Preetam Mahadik shares his tiny 10-foot-by-8-foot kholi in Pali, Bandra, with his mother Suman, a house help, and his wife Lavina, who is eight months pregnant. Pics/Rane Ashish
It is said that football is a poor man’s game, because all you need is a ball to kick around. But professional football can cost millions.
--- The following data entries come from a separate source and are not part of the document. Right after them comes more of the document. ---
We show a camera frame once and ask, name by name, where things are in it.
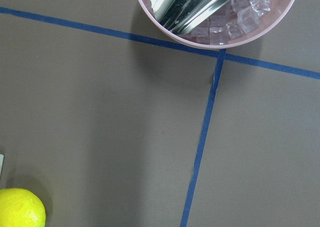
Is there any lower yellow lemon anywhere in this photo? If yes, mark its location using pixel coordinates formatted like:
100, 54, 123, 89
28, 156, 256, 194
0, 188, 46, 227

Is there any metal ice scoop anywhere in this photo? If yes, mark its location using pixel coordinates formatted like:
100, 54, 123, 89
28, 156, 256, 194
150, 0, 230, 35

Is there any pink bowl with ice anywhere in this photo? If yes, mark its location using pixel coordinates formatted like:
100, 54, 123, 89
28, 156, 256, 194
138, 0, 295, 50

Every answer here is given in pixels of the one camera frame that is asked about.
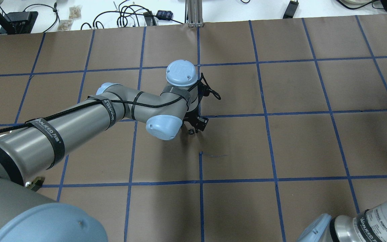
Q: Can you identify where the olive curved brake shoe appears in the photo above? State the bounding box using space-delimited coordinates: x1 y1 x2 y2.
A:
25 176 45 192

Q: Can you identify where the blue black small device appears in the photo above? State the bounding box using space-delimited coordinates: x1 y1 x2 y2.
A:
156 10 174 21

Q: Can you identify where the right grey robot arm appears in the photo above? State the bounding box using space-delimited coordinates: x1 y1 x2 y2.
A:
297 201 387 242

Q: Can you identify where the black power adapter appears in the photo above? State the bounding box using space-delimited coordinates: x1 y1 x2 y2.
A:
282 0 299 19

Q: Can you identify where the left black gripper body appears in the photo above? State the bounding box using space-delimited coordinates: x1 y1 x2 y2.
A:
182 89 210 133

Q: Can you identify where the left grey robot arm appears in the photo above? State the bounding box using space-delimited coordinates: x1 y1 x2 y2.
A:
0 60 214 242

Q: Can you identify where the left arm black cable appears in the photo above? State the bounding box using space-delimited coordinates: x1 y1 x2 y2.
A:
0 72 221 139

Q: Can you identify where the black cable bundle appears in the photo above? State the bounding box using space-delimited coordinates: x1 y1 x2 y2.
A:
81 0 157 31

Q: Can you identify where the aluminium frame post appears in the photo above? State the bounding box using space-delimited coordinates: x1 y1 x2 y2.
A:
185 0 204 28

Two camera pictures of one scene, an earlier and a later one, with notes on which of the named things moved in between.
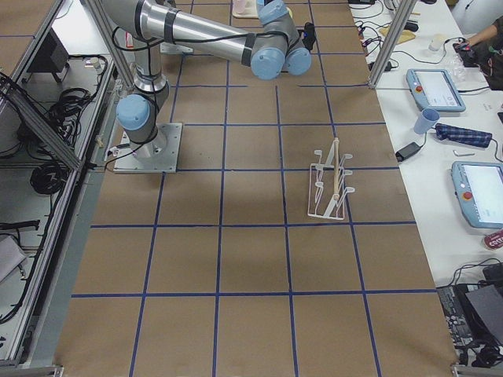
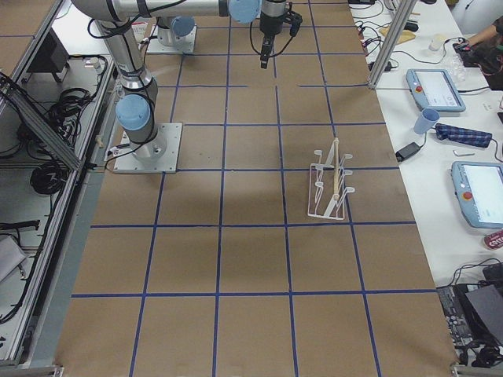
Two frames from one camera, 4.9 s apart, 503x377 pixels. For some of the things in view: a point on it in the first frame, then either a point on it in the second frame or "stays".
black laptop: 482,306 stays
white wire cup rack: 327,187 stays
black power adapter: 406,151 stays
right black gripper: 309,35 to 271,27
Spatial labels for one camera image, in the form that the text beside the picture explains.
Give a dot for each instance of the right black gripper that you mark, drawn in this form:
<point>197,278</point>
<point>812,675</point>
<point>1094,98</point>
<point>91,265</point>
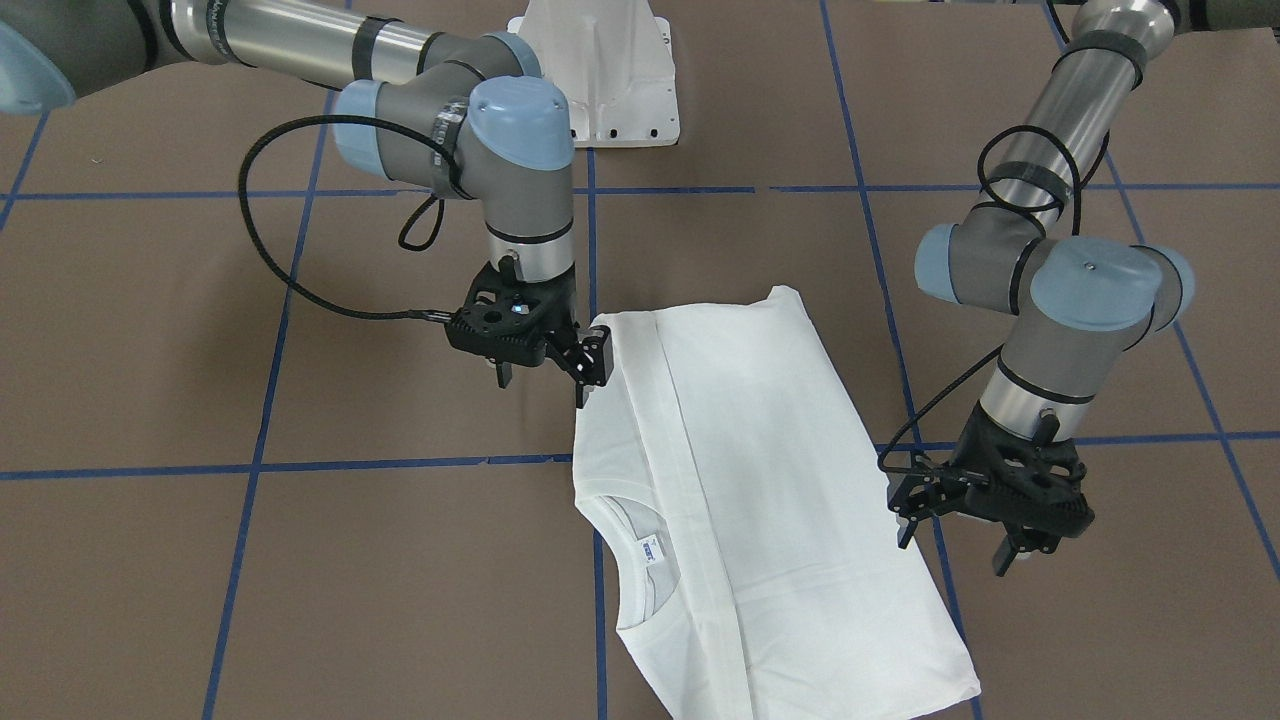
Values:
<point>562,318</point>

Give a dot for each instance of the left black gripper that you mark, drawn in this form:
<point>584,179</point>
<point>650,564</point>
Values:
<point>968,446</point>

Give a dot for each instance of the white long-sleeve printed shirt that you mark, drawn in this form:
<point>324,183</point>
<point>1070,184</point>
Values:
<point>729,473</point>

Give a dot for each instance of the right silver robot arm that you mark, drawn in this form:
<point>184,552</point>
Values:
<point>467,119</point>

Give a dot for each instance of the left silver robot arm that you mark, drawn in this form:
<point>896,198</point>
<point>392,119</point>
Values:
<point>1078,302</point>

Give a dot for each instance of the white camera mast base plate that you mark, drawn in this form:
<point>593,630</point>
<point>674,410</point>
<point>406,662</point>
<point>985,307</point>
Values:
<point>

Yet, financial constraints haven’t stopped Preetam Mahadik from making his club, Mumbai Knights, the undisputed queens of Mumbai football.
Small home where it started
Operating from a tiny 10-foot-by-eight-foot room in Bandra’s Pali area, which his family has called home for over four decades, and despite a budget where expenditure overtakes income, Mumbai Knights’s club-owner-cum-coach Mahadik has led two of his three teams to the Mumbai Football Association women’s titles — Sub-junior (U-13) and Senior — this season, while the Junior (U-15) team finished second on goal difference.